We will respond to your subject access request within 28 days and, in any case, not more than one month of receiving it. Normally, we aim to provide a complete response, including a copy of your personal data within that time. In some cases, however, particularly if your request is more complex, more time may be required up to a maximum of three months from the date we receive your request. You will be kept fully informed of our progress.
Priority IT Solutions, Data Processor: Privacy notice for data processing
Most services we provide mean we act or your Data Processor for your Data. As such we have included a brief description how we protect your data.
Privacy policy with respect of offsite backup data
As part of the services Priority IT Solutions Limited provides, All Offsite Data is securely stored and hosted within Priority IT premises within the UK. All Offsite Data is encrypted to AES 256 BIT at both customer and at Priority IT Premises.
OffSite Backups are accessed by only Authorised and Suitably Trained staff, to ensure backups are consistent, verified and tested to ensure your data can be restored. You will be notified every time we do a restore test for you.
Privacy policy with respect of client hardware
As part of the services Priority IT Solutions Limited provides, client hardware may be located at Priority IT for diagnostic and repair services. We will assume Client Hardware will contain personal data. We have fixed processes and procedure to ensure personal data is protected. These process and procedure are available on request, please contact Data Protection Officer.
Privacy policy with respect of secure data erasure (hardware / asset disposal)

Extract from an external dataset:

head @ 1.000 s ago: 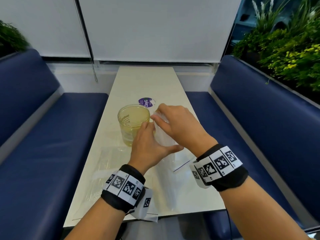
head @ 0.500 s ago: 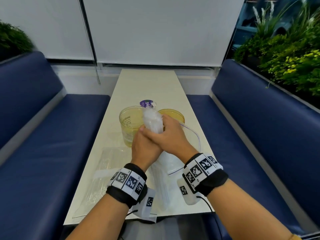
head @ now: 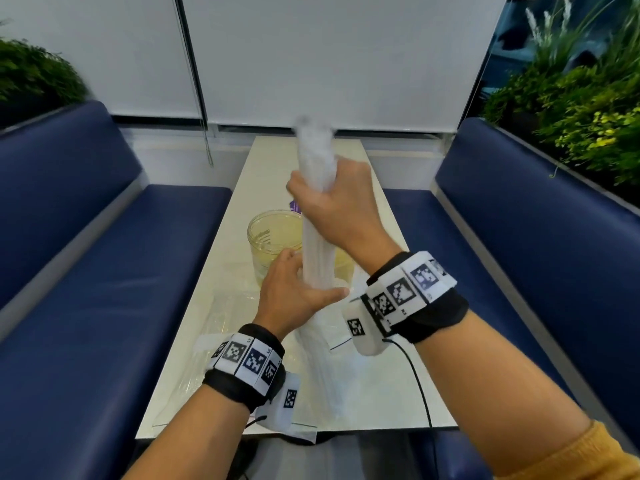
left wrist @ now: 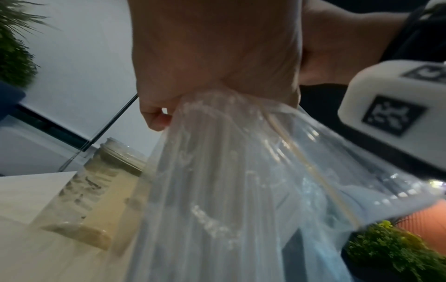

As part of the services Priority IT Solutions Limited provides, we transfer any hardware disposal to a 3rdParty Company called “Tech Recycle Limited”. While your hardware is in our premises, it is logged and securely locked and monitored. We keep an precise inventory of all data storage hardware and track it’s destruction / erasure. We will confirm with you, when Tech Recycle Limited has confirmed completion of Erasure. Any erasable functioning media is wiped using a multipass binary overwipe. Any non-functioning or non-erasable media is shredded. Whichever method is used, the data is completely and irretrievably destroyed. The destruction process meets or exceeds many internationally recognised standards including the UK’s Communications–Electronics Security Group’s (CESG’s) HMG Infosec Standard No. 5 and US Army AR380-19 DoD 5220.22 M. A data destruction confirmation is provided at the end of the process.
Any Hardware we our asked to securely wipe of behalf or our customers, will be wiped using 3 Rounds of PRNG (Random Data) written to the entire disk. Ensuring Personal Data cannot be recovered.
How do I contact you?
To contact us about anything to do with your personal data and data protection, including to make a subject access request, please contact the Data Protection Officer.
Changes to this Privacy Notice
We may change this Privacy Notice from time to time. This may be necessary, for example, if the law changes, or if we change our business in a way that affects personal data protection.
Any changes will be made available through the privacy notice available on our website.